MLP Model Evaluation Script for AI vs Human Music Detection
==========================================================

This script evaluates the performance of the trained MLP classifier on test data.
It gives a complete performance report showing how well the model can distinguish
between AI-generated and human-composed music.

What this script does:
- Loads our saved/trained MLP model
- Tests it on held-out test data (music the model has never seen)
- Calculates accuracy, precision, recall, and F1-score
- Reports confusion statistics (true positives, true negatives, false positives, false negatives)
- Displays sample predictions with probabilities for transparency

Quick Start:
---------------------------
# Basic evaluation with default model path
python evaluate.py

# Evaluate a specific model
python evaluate.py --model "models/fusion/mlp_multimodal.pth"

# From code
from evaluate import evaluate_model
results = evaluate_model("models/fusion/mlp_multimodal.pth")

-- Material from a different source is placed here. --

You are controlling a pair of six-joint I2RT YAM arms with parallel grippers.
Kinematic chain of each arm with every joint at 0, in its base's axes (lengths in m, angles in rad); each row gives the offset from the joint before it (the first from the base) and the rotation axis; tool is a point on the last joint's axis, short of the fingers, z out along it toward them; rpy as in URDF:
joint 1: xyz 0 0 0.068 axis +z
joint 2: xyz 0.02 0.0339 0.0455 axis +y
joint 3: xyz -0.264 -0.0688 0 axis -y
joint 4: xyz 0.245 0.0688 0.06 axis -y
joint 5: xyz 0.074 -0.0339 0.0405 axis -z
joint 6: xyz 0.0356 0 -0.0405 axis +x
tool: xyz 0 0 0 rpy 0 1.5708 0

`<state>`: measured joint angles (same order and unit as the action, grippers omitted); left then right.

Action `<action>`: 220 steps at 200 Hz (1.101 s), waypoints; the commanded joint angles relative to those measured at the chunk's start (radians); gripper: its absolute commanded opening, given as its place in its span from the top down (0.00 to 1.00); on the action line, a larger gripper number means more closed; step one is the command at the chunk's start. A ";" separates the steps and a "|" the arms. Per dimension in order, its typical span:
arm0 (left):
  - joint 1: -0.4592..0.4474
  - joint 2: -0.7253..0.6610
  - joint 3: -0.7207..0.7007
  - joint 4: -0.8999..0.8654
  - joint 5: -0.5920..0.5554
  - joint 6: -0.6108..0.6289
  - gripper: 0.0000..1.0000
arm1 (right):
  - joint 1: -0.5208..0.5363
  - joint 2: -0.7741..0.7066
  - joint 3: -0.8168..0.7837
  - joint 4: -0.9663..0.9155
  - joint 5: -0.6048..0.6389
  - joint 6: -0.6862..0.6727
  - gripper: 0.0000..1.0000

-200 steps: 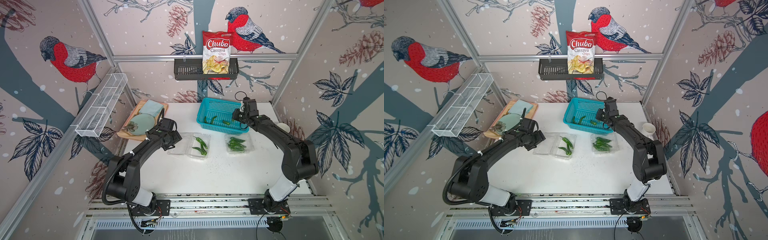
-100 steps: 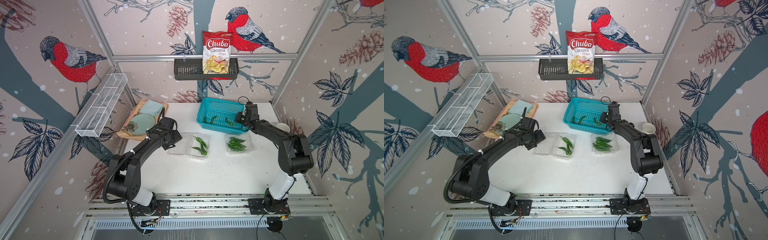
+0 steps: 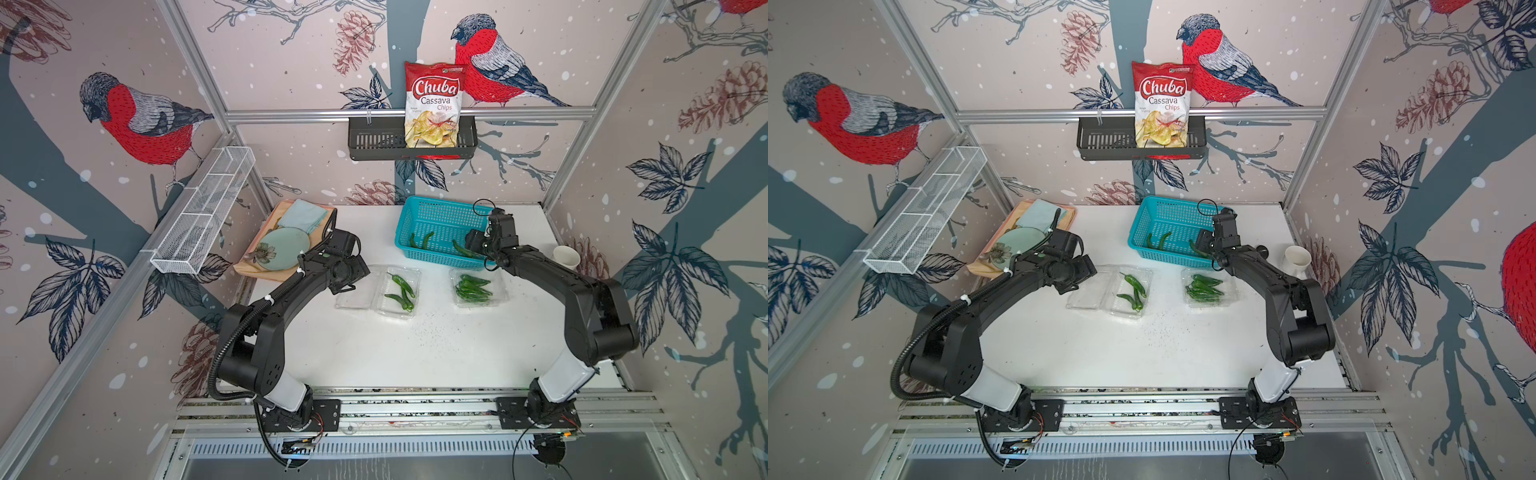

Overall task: Take small green peppers out of containers
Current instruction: Place the green pepper in the basket, then pick up the green pepper from the packing box.

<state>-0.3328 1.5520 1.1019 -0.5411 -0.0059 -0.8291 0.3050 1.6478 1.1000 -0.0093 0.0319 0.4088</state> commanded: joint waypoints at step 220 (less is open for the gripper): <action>-0.015 -0.046 -0.051 0.012 -0.030 0.024 0.16 | 0.527 0.390 0.271 -0.308 -0.060 -0.223 0.45</action>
<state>-0.3485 1.5124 1.0573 -0.5293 -0.0261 -0.8040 0.8299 2.0163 1.3624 -0.2924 -0.0540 0.1978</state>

Performance Metrics Explained:
------------------------------
- Accuracy: Overall correctness (how many songs classified correctly)
- Precision: Of songs predicted as human, how many actually were human
- Recall: Of all human songs, how many did we correctly identify  
- F1-Score: Balance between precision and recall (harmonic mean)
- Confusion stats: 
    TP = Human songs correctly identified  
    TN = AI songs correctly identified  
    FP = AI songs incorrectly labeled as human  
    FN = Human songs incorrectly labeled as AI  

Expected Output:
----------------
Loading model from: models/fusion/mlp_multimodal.pth
Loaded dataset: (50000, 684), Labels: 50000
Test set size: (10000, 684)
Evaluating model on test set...

Sample predictions:
True: 1, Pred: 1, Prob: 0.8234  # Correctly identified human song
True: 0, Pred: 0, Prob: 0.1456  # Correctly identified AI song
True: 1, Pred: 0, Prob: 0.4123  # Missed a human song (false negative)

=== Evaluation Results ===
Test Accuracy: 87.54%
Test Loss: 0.3412
Precision: 0.8832
Recall: 0.8654
F1-Score: 0.8742
"""

import argparse
import logging
import numpy as np
from pathlib import Path

from src.models.mlp import build_mlp, load_config
from src.utils.config_loader import DATASET_NPZ
from sklearn.model_selection import train_test_split

# Set up logging
logging.basicConfig(level=logging.INFO, format='%(asctime)s - %(levelname)s - %(message)s')
logger = logging.getLogger(__name__)


def evaluate_model(model_path: str = "models/fusion/mlp_multimodal.pth"):
    logger.info(f"Loading model from: {model_path}")
    
    # Check if dataset exists
    if not Path(DATASET_NPZ).exists():
        raise FileNotFoundError(f"Dataset not found at {DATASET_NPZ}. Run train.py first.")
    
    # Load the full dataset
    loaded_data = np.load(DATASET_NPZ)
    X = loaded_data["X"]
    Y = loaded_data["Y"]
    
    logger.info(f"Loaded dataset: {X.shape}, Labels: {len(Y)}")
    
    # Split data (same as training)
    from src.utils.dataset import dataset_scaler
    data = dataset_scaler(X, Y)
    X_test, y_test = data["test"]
    
    logger.info(f"Test set size: {X_test.shape}")
    
    # Load configuration
    config = load_config("config/model_config.yml")
    
    # Build model architecture (needed for loading weights)
    mlp_classifier = build_mlp(input_dim=X_test.shape[1], config=config)
    
    # Load trained model
    mlp_classifier.load_model(model_path)
    
    # Evaluate on test set
    logger.info("Evaluating model on test set...")
    test_results = mlp_classifier.evaluate(X_test, y_test)
    
    # Get predictions for detailed analysis
    probabilities, predictions = mlp_classifier.predict(X_test)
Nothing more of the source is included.